Instructions to follow
Restate the data word for word and leave the images out.

Data provided

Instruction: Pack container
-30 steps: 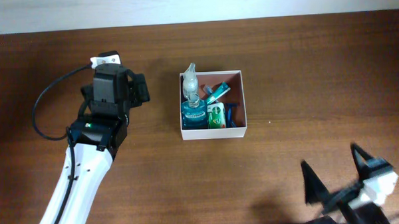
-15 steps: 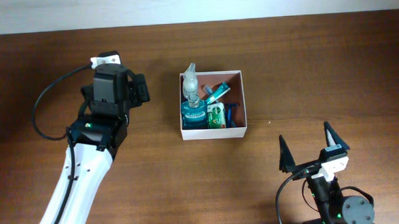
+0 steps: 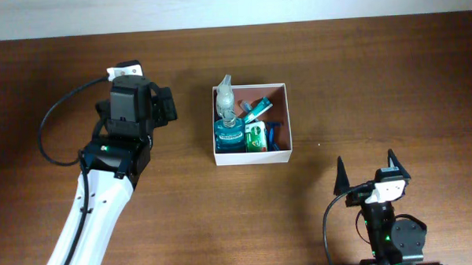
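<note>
The white box (image 3: 251, 156) stands mid-table. It holds a blue bottle with a clear pump top (image 3: 229, 133), a green packet (image 3: 257, 136), a teal tube (image 3: 257, 109) and a blue item (image 3: 278, 135). My right gripper (image 3: 366, 170) is open and empty near the front right of the table. Its two black fingertips (image 3: 339, 176) point toward the far side, well short of the box. My left arm (image 3: 129, 113) rests left of the box, and its wrist hides the fingers.
The brown wooden table (image 3: 376, 80) runs back to a pale wall strip. A black cable (image 3: 58, 115) loops out to the left of the left arm. The right arm's base (image 3: 393, 237) sits at the front edge.
My right gripper was at the bottom right edge, fingers spread. It is now further left and further from the front edge, still open. The box, its contents and the left arm are unchanged.
First my right gripper was over the back of the box at the teal tube. Then the right arm was out of view and the tube lay in the box. The gripper then showed at the front right edge, and now stands open front right.
</note>
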`<state>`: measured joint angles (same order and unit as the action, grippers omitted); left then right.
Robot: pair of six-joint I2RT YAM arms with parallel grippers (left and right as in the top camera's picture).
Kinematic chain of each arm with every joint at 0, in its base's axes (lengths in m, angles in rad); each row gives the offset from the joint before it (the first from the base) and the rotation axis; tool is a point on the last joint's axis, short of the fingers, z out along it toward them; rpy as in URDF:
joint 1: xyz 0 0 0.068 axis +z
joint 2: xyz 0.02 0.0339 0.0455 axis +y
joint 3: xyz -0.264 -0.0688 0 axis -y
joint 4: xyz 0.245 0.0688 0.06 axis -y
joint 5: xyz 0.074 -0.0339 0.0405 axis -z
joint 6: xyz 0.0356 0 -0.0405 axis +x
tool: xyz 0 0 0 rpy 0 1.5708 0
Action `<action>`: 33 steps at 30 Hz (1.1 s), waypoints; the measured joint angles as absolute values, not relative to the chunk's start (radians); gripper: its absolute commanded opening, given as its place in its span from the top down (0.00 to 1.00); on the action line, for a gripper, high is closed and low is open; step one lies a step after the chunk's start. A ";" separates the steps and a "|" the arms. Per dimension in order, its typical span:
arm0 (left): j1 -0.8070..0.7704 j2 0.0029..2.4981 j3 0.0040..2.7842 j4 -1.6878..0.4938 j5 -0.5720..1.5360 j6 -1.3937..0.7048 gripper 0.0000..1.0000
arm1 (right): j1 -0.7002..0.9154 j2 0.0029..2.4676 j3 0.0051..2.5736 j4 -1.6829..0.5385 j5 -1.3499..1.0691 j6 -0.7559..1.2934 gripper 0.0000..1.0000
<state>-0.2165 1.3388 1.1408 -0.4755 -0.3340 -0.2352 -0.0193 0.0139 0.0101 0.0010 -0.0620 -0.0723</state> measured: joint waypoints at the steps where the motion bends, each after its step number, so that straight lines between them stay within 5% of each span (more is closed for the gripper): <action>1: -0.216 1.339 1.141 -0.475 -0.334 -0.235 0.01 | -0.019 0.014 0.010 -0.002 -0.062 -0.081 0.01; 33: -0.216 1.339 1.141 -0.475 -0.334 -0.235 0.01 | -0.019 0.012 0.010 -0.067 -0.062 -0.134 0.01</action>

Output of the exercise
Instruction: Pack container
-30 steps: 
-15 steps: 
+0 steps: 
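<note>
The white box (image 3: 251, 156) stands mid-table. It holds a blue bottle with a clear pump top (image 3: 229, 133), a green packet (image 3: 257, 136), a teal tube (image 3: 257, 109) and a blue item (image 3: 278, 135). My right gripper (image 3: 366, 170) is open and empty near the front right of the table. Its two black fingertips (image 3: 339, 176) point toward the far side, well short of the box. My left arm (image 3: 129, 113) rests left of the box, and its wrist hides the fingers.
The brown wooden table (image 3: 376, 80) runs back to a pale wall strip. A black cable (image 3: 58, 115) loops out to the left of the left arm. The right arm's base (image 3: 393, 237) sits at the front edge.
My right gripper was at the bottom right edge, fingers spread. It is now further left and further from the front edge, still open. The box, its contents and the left arm are unchanged.
First my right gripper was over the back of the box at the teal tube. Then the right arm was out of view and the tube lay in the box. The gripper then showed at the front right edge, and now stands open front right.
</note>
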`<state>`: measured joint angles (same order and unit as the action, grippers omitted); left then right.
Robot: pair of six-joint I2RT YAM arms with parallel grippers (left and right as in the top camera's picture).
Kinematic chain of each arm with every joint at 0, in its base's axes (lengths in m, angles in rad); each row gives the offset from the joint before it (the first from the base) and the rotation axis; tool is a point on the last joint's axis, short of the fingers, z out along it toward them; rpy as in URDF:
joint 1: xyz 0 0 0.068 axis +z
joint 2: xyz 0.02 0.0339 0.0455 axis +y
joint 3: xyz -0.264 -0.0688 0 axis -y
joint 4: xyz 0.245 0.0688 0.06 axis -y
joint 5: xyz 0.074 -0.0339 0.0405 axis -z
joint 6: xyz 0.0356 0 -0.0405 axis +x
tool: xyz 0 0 0 rpy 0 1.5708 0
Action `<action>`: 33 steps at 30 Hz (1.1 s), waypoints; the measured joint angles as absolute values, not relative to the chunk's start (radians); gripper: its absolute commanded opening, given as its place in its span from the top down (0.00 to 1.00); on the action line, for a gripper, high is closed and low is open; step one lies a step after the chunk's start. A ";" separates the steps and a "|" the arms. Per dimension in order, its typical span:
arm0 (left): j1 -0.8070..0.7704 j2 0.0029..2.4981 j3 0.0040..2.7842 j4 -1.6878..0.4938 j5 -0.5720..1.5360 j6 -1.3937..0.7048 gripper 0.0000..1.0000
arm1 (right): j1 -0.7002..0.9154 j2 0.0029..2.4676 j3 0.0051..2.5736 j4 -1.6829..0.5385 j5 -1.3499..1.0691 j6 -0.7559..1.2934 gripper 0.0000..1.0000
<state>-0.2165 1.3388 1.1408 -0.4755 -0.3340 -0.2352 -0.0193 0.0139 0.0101 0.0010 -0.0620 -0.0723</state> measured: joint waypoints at the steps where the motion bends, each after its step number, so that straight lines between them stay within 5% of each span (more is closed for the gripper): <action>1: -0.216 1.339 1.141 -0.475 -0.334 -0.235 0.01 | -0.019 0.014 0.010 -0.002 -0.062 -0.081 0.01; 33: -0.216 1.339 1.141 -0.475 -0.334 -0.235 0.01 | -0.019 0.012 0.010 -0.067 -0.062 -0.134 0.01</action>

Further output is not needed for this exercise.